The Masoala National Park, a World Heritage site, Makira Natural Park, and Antongil Bay comprise the epicenter of Madagascar's unique biodiversity. Known as MaMaBay, this zone contains 20 percent of Madagascar’s biodiversity and encompasses more than one million hectares of land and sea. It contains the largest remaining tract of pristine eastern rainforest in Madagascar as well as a variety of coastal habitats: estuaries, mangroves, rocky habitats, coral reefs, and seagrass beds. MaMaBay supports an estimated 230,000 people, primarily subsistence farmers and fishers, who depend on the essential ecosystem services provided by these habitats.
WCS has been present in the zone since 1993 and the MaMaBay program is built on lessons learnt over the last 20 years.
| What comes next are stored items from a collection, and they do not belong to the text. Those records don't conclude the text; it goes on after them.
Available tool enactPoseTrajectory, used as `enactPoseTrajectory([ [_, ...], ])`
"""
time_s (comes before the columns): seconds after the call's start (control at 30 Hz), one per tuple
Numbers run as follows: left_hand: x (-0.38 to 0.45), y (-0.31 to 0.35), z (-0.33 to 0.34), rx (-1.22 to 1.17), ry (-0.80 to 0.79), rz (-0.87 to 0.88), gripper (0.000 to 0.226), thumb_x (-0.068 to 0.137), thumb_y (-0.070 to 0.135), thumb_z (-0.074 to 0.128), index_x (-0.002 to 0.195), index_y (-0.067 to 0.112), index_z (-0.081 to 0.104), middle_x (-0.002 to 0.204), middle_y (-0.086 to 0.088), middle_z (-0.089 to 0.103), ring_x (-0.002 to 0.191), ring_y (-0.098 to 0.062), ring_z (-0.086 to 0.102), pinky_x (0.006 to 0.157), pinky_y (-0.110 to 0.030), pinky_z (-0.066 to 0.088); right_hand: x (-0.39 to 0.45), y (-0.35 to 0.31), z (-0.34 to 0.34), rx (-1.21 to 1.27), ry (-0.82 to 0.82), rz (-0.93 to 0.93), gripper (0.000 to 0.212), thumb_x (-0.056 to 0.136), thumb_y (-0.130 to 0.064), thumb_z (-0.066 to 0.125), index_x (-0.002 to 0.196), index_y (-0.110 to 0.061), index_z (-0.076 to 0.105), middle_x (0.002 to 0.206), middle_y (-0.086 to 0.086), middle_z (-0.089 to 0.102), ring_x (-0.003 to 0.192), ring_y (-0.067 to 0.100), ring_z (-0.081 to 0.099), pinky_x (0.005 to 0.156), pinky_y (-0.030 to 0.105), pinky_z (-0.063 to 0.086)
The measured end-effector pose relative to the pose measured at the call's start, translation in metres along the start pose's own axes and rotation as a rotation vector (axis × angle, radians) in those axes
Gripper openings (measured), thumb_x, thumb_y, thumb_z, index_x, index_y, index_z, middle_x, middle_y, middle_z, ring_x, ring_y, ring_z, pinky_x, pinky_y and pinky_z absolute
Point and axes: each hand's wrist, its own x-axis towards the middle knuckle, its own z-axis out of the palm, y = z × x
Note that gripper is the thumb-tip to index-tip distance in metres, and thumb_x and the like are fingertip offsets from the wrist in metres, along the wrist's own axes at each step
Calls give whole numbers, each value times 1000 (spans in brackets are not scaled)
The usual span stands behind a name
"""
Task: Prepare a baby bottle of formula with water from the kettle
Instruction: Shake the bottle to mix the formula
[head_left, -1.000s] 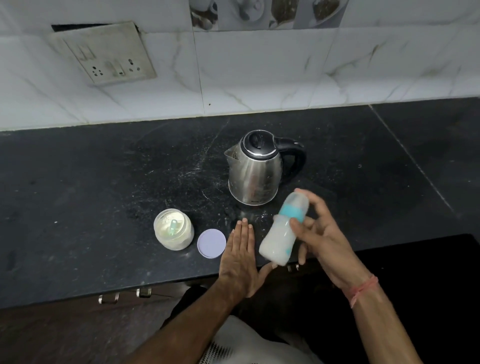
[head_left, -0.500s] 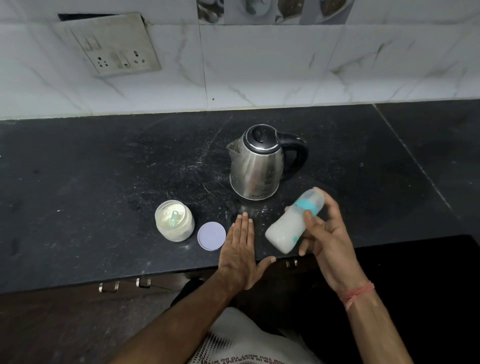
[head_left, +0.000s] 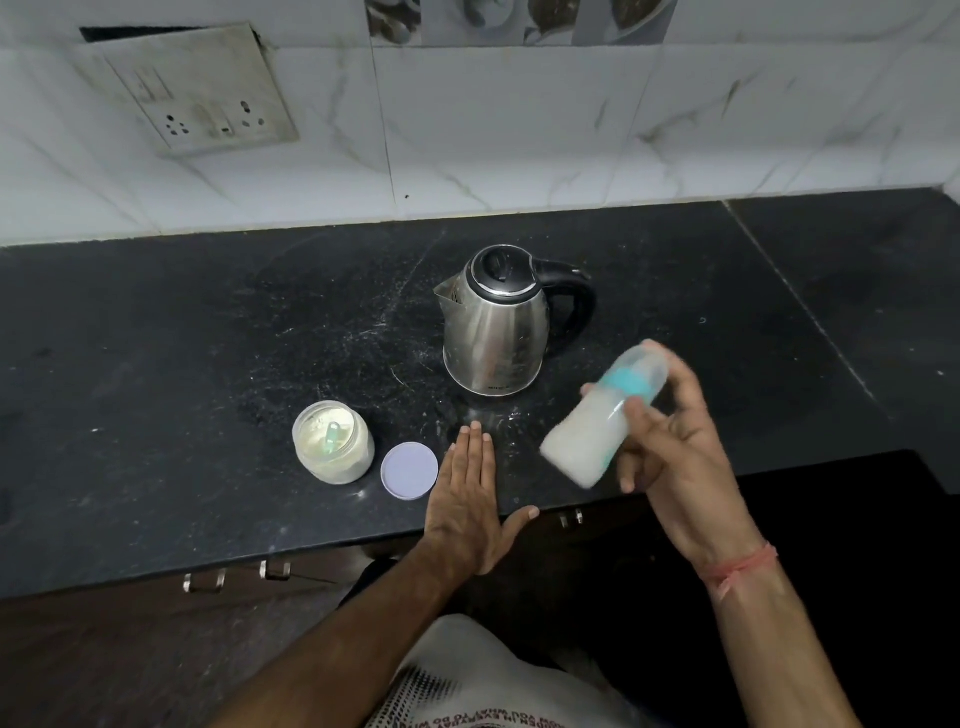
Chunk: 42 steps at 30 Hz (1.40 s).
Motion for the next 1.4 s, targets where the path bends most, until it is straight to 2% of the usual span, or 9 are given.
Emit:
enactPoseTrajectory([
  [0.33,0,4,-1,12,-11,-13,116,103,86,3,170,-4,-25,178,-26,-34,168,-39,-30,140,-52,-6,6,4,4,-10,48,13,60,103,-40,70,157,-31,46,138,32,66,99,38,66,47,28,55],
  [0.57,1,2,1,17,-4,2,117,100,87,-4,169,-4,-27,175,-26,-38,168,-40,-31,140,-52,-5,1,14,6,-177,25,37,66,101,-25,69,158,-42,39,131,21,72,90,24,71,45,29,53],
  [0.67,1,0,0,46,-16,5,120,87,82,-21,168,-6,-26,174,-29,-39,168,-42,-31,140,-53,-5,-2,20,4,-207,-120,80,68,100,-20,71,158,-41,41,131,20,74,105,46,72,43,29,52],
  [0.77,3,-1,0,21,1,9,116,100,87,-2,169,-4,-27,175,-26,-38,168,-39,-31,140,-52,-6,-5,17,1,-89,48,55,60,102,-26,68,157,-36,44,132,24,72,100,42,66,43,26,51],
  [0.9,0,-1,1,39,-6,1,113,98,79,-5,169,-6,-24,175,-29,-37,168,-42,-29,140,-53,-4,-11,17,3,-182,-121,75,68,99,-17,72,157,-36,43,130,21,74,106,48,72,38,27,46],
  [1.03,1,-1,1,1,6,-2,116,101,85,1,170,-5,-24,176,-26,-36,169,-39,-29,140,-52,-6,-15,19,4,-94,163,39,60,99,-30,70,153,-40,44,128,24,71,83,22,64,37,24,41],
  [1.17,-1,-1,2,33,-13,12,115,94,77,-6,169,-8,-24,173,-31,-39,167,-44,-30,140,-53,-5,-29,34,11,-174,-3,107,64,98,-22,73,153,-44,46,126,16,76,78,21,65,33,23,38],
  [1.27,2,-2,0,-11,2,-9,121,85,81,-19,170,-6,-24,175,-29,-37,169,-41,-28,140,-52,-6,-28,35,14,-104,129,134,57,100,-32,69,152,-44,47,128,14,75,84,22,64,35,22,37],
  [1.4,-1,-1,-1,44,-29,13,112,103,75,13,168,-9,-25,174,-31,-38,168,-44,-29,140,-54,-3,-26,29,15,-213,-62,148,61,100,-24,71,153,-43,47,126,14,78,61,29,45,32,20,33],
])
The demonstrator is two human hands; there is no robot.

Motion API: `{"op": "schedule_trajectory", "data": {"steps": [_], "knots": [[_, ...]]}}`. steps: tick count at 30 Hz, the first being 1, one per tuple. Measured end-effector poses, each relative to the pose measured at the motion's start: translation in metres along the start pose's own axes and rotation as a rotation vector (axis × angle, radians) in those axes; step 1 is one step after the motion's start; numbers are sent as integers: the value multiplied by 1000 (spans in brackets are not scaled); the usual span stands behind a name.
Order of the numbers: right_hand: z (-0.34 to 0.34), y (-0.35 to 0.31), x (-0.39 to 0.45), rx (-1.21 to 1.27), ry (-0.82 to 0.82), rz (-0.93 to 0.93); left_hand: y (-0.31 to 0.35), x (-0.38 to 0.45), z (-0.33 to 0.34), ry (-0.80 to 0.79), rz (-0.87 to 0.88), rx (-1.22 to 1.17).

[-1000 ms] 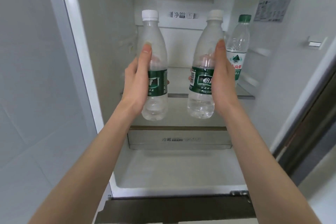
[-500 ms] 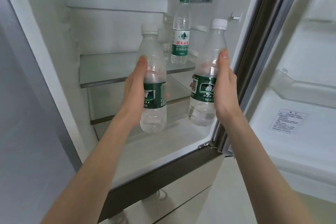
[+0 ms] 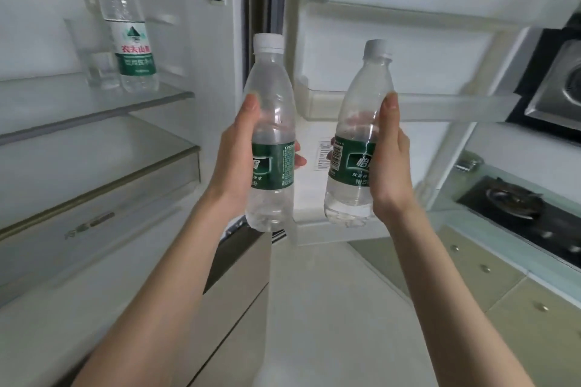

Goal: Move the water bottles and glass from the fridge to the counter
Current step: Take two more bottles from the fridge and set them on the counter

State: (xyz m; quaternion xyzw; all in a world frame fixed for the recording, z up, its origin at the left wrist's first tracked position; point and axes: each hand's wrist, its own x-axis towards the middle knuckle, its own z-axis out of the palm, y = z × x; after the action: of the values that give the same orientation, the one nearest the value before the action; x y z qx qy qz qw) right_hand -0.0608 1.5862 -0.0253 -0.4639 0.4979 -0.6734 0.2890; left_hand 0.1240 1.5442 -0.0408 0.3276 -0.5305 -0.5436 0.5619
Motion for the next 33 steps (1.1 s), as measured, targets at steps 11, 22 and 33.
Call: {"op": "schedule_trajectory", "data": {"steps": [11,22,33], "knots": [[-163,-8,-15,-86,216,-37,-30,-4,160,-267,-61,-123],[-341,-42,-46,-144,431,-37,-53,-53,343,-493,-83,-150],[-516,-65,-79,-291,647,-74,-94,-101,514,-656,-53,-250]]}}
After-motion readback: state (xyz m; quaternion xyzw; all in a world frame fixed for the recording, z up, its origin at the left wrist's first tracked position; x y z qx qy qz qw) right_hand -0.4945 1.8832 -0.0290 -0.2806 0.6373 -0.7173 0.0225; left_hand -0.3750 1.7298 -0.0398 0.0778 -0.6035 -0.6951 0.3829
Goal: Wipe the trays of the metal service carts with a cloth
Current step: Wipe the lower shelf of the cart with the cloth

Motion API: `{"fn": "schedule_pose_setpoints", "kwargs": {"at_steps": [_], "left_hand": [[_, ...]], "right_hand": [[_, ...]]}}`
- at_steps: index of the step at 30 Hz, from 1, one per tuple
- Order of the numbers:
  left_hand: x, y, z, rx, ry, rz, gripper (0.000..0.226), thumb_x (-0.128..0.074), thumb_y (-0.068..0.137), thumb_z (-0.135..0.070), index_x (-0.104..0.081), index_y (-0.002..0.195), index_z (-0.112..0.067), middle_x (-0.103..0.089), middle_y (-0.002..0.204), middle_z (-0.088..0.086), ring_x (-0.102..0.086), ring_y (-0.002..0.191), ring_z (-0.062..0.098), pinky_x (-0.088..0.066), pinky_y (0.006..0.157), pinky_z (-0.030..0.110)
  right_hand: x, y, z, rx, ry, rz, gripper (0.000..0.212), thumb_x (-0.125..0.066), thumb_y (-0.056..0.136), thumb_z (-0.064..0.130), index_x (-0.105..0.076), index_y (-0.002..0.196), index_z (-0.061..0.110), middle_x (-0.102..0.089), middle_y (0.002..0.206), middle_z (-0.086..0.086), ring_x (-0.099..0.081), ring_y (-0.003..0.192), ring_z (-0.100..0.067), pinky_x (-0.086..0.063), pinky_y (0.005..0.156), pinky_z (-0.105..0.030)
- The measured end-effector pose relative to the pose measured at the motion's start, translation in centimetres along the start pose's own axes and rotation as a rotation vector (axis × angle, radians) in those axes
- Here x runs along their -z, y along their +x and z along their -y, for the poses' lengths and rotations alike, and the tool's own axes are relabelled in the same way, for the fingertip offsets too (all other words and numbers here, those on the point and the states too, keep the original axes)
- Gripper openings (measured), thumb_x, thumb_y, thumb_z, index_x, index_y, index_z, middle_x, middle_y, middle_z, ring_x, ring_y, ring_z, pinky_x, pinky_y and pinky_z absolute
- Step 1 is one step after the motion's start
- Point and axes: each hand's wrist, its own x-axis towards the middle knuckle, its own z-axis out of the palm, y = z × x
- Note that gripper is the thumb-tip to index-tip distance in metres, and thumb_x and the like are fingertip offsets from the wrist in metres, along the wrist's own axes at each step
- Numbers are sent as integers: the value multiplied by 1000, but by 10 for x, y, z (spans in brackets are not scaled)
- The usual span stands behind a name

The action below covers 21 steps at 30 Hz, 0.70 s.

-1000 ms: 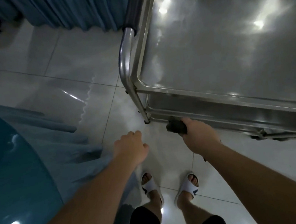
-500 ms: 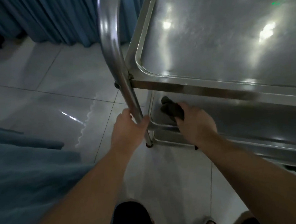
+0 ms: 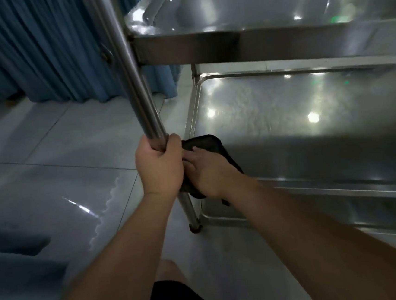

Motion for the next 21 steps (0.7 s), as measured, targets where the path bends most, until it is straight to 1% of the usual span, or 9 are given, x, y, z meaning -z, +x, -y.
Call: {"fn": "schedule_pose_setpoints", "kwargs": {"at_steps": [2, 3, 5, 8, 10, 12, 15, 18, 21], "left_hand": [[-2, -1, -2, -4, 10, -17, 13, -66, 82, -34, -60, 82, -22, -65, 75, 21, -62, 62, 26, -56, 60, 40], [-3, -2, -4, -9, 21, -22, 16, -66, 81, -36, -60, 82, -21, -65, 74, 20, -62, 61, 25, -56, 59, 41], [-3, -2, -5, -10, 38, -26, 21, -65, 78, -41, -60, 82, -21, -63, 71, 19, -60, 60, 27, -55, 58, 42], [-3, -3, -3, 0, 37, -45, 22, -64, 74, -47, -59, 79, -26, -60, 67, 10, -59, 57, 23, -52, 52, 37], [-3, 0, 1, -13, 48, -67, 16, -64, 75, -44, -57, 73, -30, -57, 65, 10, -57, 55, 22, -51, 50, 35], [-3, 3, 7, -27, 26, -70, 17, -66, 77, -38, -54, 67, -31, -52, 62, 8, -54, 54, 24, -48, 49, 34], [-5, 4, 12, -34, 13, -85, 19, -67, 79, -34, -52, 68, -28, -50, 61, 5, -52, 51, 23, -45, 49, 32], [-6, 4, 14, -54, 28, -112, 17, -66, 78, -33, -53, 69, -29, -51, 60, 4, -52, 50, 22, -44, 48, 31], [-9, 3, 12, -71, 6, -130, 13, -66, 77, -30, -57, 67, -34, -51, 61, 4, -52, 50, 22, -45, 48, 31]], "right_hand": [[-5, 2, -1, 3, -112, 29, 56, -14, 112, 44, -24, 165, 35, -18, 174, 9, -6, 162, -23, -7, 130, -51], [-6, 4, -3, -7, -171, 69, 56, -13, 112, 44, -18, 167, 34, -10, 175, 12, 0, 162, -21, -2, 131, -50], [-5, 4, -6, -44, -183, 105, 57, -14, 112, 47, -14, 168, 35, -4, 175, 13, 3, 162, -18, 1, 131, -47], [6, -12, -28, -118, -197, 16, 61, -17, 109, 53, -20, 167, 34, -9, 175, 12, -2, 162, -17, -1, 130, -45], [18, -32, -61, -206, -221, -71, 64, -19, 106, 55, -26, 165, 32, -16, 174, 10, -9, 161, -19, -6, 130, -45], [39, -61, -107, -344, -240, -153, 63, -22, 107, 54, -30, 164, 30, -20, 174, 8, -15, 161, -22, -11, 129, -46], [77, -111, -177, -590, -232, -268, 61, -27, 107, 51, -34, 163, 28, -23, 173, 3, -19, 160, -28, -14, 129, -50], [108, -142, -223, -796, -182, -326, 62, -25, 108, 52, -31, 164, 26, -20, 174, 2, -15, 161, -28, -12, 129, -52], [123, -125, -237, -943, -131, -366, 68, -18, 105, 54, -25, 166, 24, -14, 176, 1, -8, 162, -28, -7, 129, -53]]}}
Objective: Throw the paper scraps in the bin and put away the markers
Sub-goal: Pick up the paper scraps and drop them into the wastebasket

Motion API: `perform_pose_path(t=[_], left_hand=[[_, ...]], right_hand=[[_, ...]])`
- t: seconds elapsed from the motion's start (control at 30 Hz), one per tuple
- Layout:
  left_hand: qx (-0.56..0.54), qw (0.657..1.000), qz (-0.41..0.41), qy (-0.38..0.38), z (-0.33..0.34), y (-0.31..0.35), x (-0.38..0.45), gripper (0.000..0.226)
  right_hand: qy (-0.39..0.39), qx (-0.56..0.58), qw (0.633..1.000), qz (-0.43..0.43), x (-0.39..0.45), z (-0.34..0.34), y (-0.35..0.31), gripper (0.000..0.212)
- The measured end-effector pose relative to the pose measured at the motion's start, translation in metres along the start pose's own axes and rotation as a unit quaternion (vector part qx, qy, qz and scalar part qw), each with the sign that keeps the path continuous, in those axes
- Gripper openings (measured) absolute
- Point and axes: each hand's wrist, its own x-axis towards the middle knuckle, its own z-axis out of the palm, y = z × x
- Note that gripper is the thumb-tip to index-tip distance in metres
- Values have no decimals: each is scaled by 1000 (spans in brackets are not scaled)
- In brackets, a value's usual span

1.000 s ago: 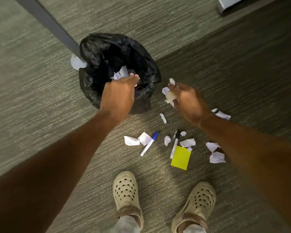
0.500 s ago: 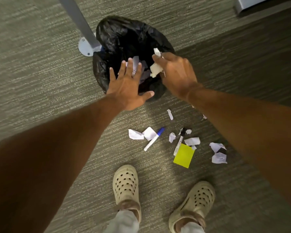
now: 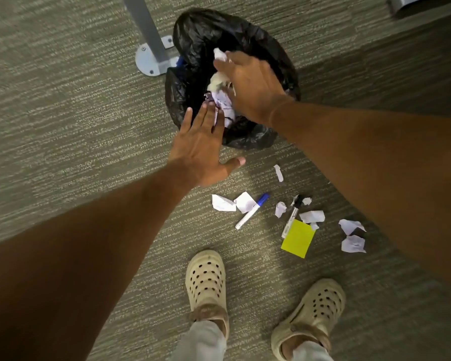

WCS’s conservation actions include a comprehensive field-based system of surveillance, law enforcement monitoring and ecological monitoring; restoration and maintenance of critical forestry corridors; research into habitats and species found in the zone; and strengthening of the Government’s ability to manage and enforce forest and marine resource use regulations.
WCS and its partners strive to develop the landscape as a model for resource conservation and biodiversity protection through better land stewardship linked to improved livelihoods. WCS works in close collaboration with local communities and is developing a network of community based natural resources management sites in the form of a ‘green belt’ around the protected areas. WCS provides support to communities to improve sustainable management of natural resources through diversification of livelihood options and activities to improve human health and welfare. Finally, WCS is taking a leadership role to secure MaMaBay’s financial future, and has developed partnerships with the private sector in the sale of carbon credits from avoided deforestation, ecotourism, and wildlife friendly products.